### What you will do
Within the records below, reproduce without change the lines from the line that has "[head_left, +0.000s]" through the line that has "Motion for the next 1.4", and only those.

### Data for this exercise
━━━

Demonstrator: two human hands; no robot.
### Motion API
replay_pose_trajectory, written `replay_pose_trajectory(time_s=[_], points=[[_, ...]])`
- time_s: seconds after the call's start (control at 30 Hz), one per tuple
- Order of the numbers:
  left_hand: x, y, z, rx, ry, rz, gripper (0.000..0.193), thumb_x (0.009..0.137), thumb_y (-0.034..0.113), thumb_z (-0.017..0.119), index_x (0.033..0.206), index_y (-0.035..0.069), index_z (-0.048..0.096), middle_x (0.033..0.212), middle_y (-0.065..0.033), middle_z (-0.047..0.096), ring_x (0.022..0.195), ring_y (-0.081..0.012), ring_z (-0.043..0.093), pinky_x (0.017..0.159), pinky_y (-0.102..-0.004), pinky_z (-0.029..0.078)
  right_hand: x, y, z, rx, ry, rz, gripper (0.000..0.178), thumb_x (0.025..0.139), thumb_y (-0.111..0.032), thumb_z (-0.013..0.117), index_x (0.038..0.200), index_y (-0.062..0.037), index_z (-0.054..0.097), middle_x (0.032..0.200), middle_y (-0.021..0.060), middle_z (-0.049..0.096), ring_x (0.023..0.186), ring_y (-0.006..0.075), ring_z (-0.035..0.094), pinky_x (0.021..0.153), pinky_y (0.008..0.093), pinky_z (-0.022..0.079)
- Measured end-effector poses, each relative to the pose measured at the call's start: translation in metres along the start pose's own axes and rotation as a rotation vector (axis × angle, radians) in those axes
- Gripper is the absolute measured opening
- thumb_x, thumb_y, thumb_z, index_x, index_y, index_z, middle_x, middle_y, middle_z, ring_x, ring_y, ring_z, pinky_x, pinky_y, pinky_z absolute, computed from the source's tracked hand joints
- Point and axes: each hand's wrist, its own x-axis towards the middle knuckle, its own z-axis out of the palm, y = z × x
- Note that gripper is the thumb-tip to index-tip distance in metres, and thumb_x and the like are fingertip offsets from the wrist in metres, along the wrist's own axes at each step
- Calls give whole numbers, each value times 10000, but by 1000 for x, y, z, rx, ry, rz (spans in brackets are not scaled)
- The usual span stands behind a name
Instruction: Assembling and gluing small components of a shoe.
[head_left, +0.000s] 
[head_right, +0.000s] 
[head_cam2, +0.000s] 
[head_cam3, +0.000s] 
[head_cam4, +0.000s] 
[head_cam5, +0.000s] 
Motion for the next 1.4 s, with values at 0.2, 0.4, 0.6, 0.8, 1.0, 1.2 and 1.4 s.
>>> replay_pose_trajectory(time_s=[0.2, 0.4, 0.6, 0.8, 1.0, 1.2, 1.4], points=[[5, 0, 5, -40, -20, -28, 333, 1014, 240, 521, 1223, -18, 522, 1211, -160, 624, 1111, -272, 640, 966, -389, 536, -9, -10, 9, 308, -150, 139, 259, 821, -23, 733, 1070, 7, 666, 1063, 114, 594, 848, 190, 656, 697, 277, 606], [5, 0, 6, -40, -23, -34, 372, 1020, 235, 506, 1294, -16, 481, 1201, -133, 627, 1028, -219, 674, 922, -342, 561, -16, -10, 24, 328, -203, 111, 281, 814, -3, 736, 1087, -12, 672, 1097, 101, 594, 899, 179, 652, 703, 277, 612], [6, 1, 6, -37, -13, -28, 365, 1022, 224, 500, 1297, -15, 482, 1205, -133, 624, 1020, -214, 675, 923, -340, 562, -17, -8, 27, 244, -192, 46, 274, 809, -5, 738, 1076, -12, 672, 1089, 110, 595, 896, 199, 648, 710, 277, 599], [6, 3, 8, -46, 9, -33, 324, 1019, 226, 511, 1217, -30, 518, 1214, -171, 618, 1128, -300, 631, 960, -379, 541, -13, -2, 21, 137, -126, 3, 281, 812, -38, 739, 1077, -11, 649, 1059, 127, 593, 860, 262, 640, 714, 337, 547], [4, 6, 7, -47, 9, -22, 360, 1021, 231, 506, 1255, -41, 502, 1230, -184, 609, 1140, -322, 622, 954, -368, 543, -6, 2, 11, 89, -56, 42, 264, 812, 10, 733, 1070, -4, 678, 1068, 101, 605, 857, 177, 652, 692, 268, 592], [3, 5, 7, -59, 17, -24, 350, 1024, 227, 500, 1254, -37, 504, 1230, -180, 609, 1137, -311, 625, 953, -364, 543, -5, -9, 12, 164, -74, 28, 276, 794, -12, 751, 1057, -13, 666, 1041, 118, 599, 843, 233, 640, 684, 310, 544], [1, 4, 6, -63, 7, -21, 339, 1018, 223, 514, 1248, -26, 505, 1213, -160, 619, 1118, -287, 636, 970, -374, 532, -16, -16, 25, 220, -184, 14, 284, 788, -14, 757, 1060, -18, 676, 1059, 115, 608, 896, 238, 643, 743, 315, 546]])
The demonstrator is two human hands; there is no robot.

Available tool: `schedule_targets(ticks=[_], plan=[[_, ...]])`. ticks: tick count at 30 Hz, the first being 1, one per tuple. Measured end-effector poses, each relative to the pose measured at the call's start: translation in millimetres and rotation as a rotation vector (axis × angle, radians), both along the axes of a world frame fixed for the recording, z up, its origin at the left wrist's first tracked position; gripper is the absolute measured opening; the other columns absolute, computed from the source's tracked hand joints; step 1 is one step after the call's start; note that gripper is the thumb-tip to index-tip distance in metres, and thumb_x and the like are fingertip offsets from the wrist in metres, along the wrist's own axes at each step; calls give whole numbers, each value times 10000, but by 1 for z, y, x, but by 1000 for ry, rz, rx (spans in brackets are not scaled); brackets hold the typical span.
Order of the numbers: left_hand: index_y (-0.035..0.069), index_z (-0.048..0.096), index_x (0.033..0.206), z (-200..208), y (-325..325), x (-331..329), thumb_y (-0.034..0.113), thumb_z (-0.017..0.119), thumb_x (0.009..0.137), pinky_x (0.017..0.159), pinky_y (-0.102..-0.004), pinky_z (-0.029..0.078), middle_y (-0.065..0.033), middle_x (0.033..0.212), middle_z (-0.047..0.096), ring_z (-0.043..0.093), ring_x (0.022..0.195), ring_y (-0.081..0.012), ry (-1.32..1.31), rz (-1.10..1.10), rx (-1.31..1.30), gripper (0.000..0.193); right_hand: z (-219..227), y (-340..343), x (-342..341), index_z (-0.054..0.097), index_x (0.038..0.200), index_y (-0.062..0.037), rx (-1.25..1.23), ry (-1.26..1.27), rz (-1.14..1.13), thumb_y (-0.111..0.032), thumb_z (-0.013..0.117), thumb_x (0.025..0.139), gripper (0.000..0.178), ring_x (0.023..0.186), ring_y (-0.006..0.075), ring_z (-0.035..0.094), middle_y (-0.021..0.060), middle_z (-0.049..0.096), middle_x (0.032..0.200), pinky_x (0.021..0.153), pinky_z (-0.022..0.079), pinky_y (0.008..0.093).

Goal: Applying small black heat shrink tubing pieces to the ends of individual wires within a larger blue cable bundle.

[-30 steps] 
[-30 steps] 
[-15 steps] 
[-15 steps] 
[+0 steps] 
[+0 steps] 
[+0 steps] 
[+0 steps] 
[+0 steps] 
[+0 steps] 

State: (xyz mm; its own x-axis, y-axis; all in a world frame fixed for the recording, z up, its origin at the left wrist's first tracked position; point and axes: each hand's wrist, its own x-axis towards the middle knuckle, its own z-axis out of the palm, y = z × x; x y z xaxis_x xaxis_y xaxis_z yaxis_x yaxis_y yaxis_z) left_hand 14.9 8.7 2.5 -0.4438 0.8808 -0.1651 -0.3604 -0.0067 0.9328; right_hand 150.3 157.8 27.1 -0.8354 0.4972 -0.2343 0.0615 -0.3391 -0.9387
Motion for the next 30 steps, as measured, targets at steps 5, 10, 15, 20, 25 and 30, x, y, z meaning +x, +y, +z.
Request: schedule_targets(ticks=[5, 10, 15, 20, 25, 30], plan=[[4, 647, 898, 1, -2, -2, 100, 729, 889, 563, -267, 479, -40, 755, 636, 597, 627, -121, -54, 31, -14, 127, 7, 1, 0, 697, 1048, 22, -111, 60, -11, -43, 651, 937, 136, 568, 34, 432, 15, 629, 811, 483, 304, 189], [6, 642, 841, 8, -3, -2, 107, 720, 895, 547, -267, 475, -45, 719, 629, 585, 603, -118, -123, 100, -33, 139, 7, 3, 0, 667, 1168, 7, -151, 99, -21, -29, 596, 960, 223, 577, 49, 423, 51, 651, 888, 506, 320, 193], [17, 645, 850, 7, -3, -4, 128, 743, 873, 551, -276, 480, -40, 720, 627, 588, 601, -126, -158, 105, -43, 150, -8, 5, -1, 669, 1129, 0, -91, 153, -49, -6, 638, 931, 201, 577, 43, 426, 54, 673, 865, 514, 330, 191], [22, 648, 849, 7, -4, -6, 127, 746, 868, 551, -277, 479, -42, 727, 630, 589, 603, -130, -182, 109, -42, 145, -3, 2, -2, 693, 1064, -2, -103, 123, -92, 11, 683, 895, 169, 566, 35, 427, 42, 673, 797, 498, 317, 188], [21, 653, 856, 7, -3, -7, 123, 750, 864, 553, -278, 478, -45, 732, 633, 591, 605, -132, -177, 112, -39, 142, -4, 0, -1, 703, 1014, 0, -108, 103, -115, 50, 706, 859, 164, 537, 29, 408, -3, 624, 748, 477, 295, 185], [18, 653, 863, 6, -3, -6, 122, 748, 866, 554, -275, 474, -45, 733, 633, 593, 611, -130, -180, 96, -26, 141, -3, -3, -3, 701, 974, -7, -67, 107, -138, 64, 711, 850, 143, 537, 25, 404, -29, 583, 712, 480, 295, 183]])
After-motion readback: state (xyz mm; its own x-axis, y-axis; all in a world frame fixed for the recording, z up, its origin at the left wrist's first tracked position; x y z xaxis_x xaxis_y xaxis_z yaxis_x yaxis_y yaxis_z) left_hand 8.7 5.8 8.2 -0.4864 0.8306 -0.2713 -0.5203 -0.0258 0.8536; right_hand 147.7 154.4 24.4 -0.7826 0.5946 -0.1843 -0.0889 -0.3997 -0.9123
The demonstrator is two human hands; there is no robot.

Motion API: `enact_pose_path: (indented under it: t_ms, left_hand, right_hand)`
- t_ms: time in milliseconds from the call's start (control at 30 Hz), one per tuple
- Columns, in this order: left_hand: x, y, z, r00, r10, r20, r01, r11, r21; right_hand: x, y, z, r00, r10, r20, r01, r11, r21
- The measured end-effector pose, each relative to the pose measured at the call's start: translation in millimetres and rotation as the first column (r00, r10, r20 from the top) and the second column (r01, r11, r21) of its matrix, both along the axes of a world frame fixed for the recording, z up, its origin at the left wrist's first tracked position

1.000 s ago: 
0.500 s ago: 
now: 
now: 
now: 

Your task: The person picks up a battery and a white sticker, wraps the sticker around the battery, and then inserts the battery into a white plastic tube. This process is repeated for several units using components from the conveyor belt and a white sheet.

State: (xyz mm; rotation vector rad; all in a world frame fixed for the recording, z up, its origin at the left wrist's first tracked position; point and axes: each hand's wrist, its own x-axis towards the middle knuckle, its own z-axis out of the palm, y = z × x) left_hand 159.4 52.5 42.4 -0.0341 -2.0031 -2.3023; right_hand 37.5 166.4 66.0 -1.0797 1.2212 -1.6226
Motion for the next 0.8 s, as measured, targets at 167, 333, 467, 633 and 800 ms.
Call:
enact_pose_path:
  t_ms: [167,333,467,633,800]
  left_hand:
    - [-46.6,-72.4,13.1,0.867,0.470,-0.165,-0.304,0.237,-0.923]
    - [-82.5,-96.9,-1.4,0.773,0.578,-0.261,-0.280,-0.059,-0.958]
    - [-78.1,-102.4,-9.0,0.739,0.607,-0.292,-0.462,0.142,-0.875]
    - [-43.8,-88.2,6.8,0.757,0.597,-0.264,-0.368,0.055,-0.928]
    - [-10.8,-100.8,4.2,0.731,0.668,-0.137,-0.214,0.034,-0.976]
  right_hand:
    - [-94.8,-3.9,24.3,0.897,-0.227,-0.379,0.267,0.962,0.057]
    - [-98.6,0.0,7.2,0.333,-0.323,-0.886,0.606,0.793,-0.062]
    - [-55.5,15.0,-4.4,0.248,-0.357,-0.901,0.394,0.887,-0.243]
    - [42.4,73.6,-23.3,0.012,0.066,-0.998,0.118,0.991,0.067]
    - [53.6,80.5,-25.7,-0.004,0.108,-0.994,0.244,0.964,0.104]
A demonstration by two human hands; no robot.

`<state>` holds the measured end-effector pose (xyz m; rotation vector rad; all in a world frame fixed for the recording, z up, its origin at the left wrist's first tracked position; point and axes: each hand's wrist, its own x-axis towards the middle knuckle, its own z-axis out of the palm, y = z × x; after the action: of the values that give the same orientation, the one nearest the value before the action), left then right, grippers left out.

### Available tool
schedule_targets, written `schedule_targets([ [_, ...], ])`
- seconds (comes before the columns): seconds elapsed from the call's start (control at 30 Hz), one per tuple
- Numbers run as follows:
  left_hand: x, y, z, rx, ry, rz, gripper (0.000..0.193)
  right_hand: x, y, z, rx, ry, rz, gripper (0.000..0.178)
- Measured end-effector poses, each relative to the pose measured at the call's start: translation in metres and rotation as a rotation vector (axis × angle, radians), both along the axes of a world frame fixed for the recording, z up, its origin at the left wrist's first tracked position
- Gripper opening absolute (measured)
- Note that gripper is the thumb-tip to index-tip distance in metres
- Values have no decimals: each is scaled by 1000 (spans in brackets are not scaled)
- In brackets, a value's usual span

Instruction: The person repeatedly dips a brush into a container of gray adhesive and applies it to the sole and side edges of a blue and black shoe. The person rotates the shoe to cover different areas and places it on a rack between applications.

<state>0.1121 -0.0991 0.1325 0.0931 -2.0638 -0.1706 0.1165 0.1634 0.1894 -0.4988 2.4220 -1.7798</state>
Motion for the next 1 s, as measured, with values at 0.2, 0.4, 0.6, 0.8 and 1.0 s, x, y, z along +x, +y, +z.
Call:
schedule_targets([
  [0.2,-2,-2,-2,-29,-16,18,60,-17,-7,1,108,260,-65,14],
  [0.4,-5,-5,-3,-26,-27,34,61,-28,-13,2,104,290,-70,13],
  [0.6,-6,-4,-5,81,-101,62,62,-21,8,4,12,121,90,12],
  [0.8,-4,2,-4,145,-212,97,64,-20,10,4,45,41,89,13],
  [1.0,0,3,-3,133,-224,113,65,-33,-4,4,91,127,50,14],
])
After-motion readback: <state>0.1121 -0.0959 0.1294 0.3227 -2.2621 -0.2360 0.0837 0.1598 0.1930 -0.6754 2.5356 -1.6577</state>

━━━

### Task solution
[head_left, +0.000s] 
[head_right, +0.000s] 
[head_cam2, +0.000s] 
[head_cam3, +0.000s] 
[head_cam4, +0.000s] 
[head_cam5, +0.000s] 
Motion for the next 1.4 s, with values at 0.2, 0.4, 0.6, 0.8, 1.0, 1.2 and 1.4 s.

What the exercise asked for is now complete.